Чёрная краска на оградке местами облупилась и свернулась в трубочки. Как в том сне, как на той картинке передо мной был дом ангела, хижина, изба, сруб, его маленькое и последнее обиталище. Мрачное на вид, но пышущее жаром и светом изнутри.

Я не знаю, что ему сказать. Как-то мысли все перепутались, и слова куда-то попрятались. Поэтому говорю единственное, что на ум приходит.

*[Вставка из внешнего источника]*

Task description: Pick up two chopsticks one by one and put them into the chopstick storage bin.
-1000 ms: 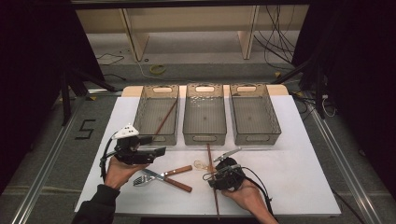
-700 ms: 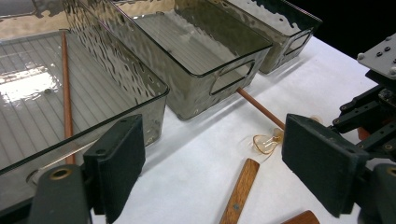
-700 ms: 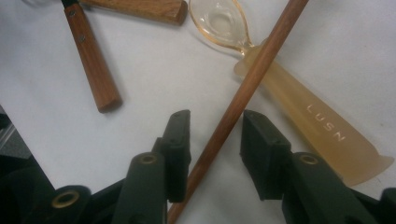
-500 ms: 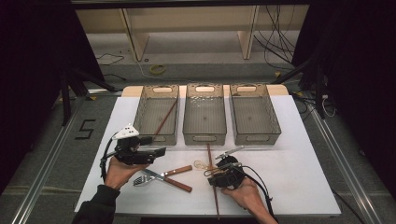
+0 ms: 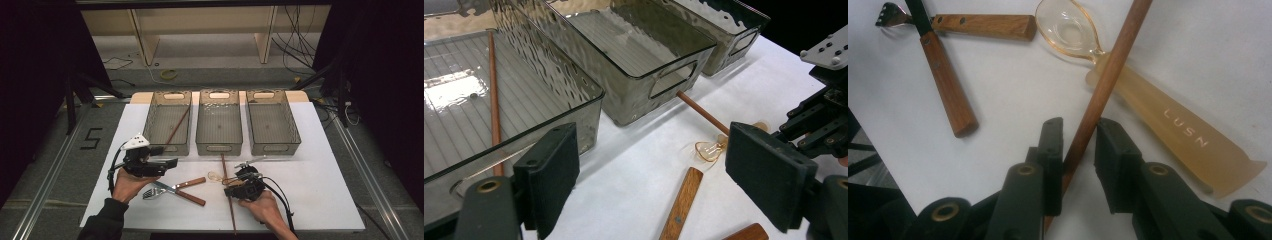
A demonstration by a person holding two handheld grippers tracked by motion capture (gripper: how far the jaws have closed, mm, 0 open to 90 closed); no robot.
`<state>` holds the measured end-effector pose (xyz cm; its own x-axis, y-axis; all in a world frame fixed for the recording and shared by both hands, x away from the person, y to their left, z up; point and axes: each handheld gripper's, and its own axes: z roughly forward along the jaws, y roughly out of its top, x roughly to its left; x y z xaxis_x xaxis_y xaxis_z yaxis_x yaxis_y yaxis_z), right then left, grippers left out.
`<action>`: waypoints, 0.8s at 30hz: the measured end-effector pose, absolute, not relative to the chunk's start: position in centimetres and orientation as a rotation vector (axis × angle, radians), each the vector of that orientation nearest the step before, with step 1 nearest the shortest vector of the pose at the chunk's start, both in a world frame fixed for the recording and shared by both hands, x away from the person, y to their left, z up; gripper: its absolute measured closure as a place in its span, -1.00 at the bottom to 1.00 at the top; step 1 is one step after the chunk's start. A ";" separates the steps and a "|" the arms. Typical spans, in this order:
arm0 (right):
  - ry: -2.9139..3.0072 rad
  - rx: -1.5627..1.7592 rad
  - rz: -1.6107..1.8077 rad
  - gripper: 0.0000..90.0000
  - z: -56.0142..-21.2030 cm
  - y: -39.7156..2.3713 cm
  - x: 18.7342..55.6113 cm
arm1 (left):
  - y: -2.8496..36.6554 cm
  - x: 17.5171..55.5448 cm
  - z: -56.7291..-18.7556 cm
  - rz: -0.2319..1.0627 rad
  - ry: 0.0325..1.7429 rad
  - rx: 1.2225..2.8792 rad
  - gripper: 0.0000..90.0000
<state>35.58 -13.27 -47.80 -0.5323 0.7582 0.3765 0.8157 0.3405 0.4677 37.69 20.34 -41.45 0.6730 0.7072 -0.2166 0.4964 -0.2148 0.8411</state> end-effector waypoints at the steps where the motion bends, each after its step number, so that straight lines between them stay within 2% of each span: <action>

– Вот он я, дед. Вот он я, каким стал. Видишь?

Сзади вырастает тень, и рука ложится мне на плечо.

– А это Поля, Поленька, жена моя, семь лет уже. Она хорошая. И красавица. И по дому, и вообще… А это, видишь, вон?

Оборачиваюсь в одну сторону, но слышу с другой:

– Пап! Пап! Смотри, мы летаем! Я лечу! Лечу-у!

– Это Лёшка, дед, видишь? Сын мой, твой правнук. Лёшка, а ну давай сюда! Деда посмотрит на тебя, какой ты у нас!

Лёшка бежит, в руке его над головой самолётик, точь-в-точь такой же, на каком летал я во сне, только игрушечный.

– Я лечу, ура! – кричит на бегу сын.

Но как только я узнаю самолёт, Лёшка цепляется ногой за торчащий из земли корень дерева и во весь рост растягивается на земле, выпускает из руки свой самолётик. А тот, пролетая в свободном полёте еще пару метров, мягко приземляется в прошлогодние листья на свои резиновые колёсики.

Сердце моё на миг замирает, перепуганная Поля, вскрикивая: «О, Господи, Леша!» – бежит к сыну, хватает его в охапку. Но он уже хохочет и сам поднимается, отряхивая брюки и куртку.

– О, о! Вот это приземление! Ты видел, пап? – весело говорит сын, выглядывая из-за плеча матери.

– Эх, ты! – говорю я, и тихо, чтобы только дед слышал, добавляю. – Рождённый ползать.

– А здесь не болит? Так же убиться можно!

– Да нет, мам, нигде не болит. Отряхни меня лучше. И дай мне мой самолёт!

– Эй, там! – говорю я, встаю и оборачиваюсь. – Давайте, отряхивайтесь, приводите себя в порядок, сейчас приберемся здесь и будем красить дедушке оградку!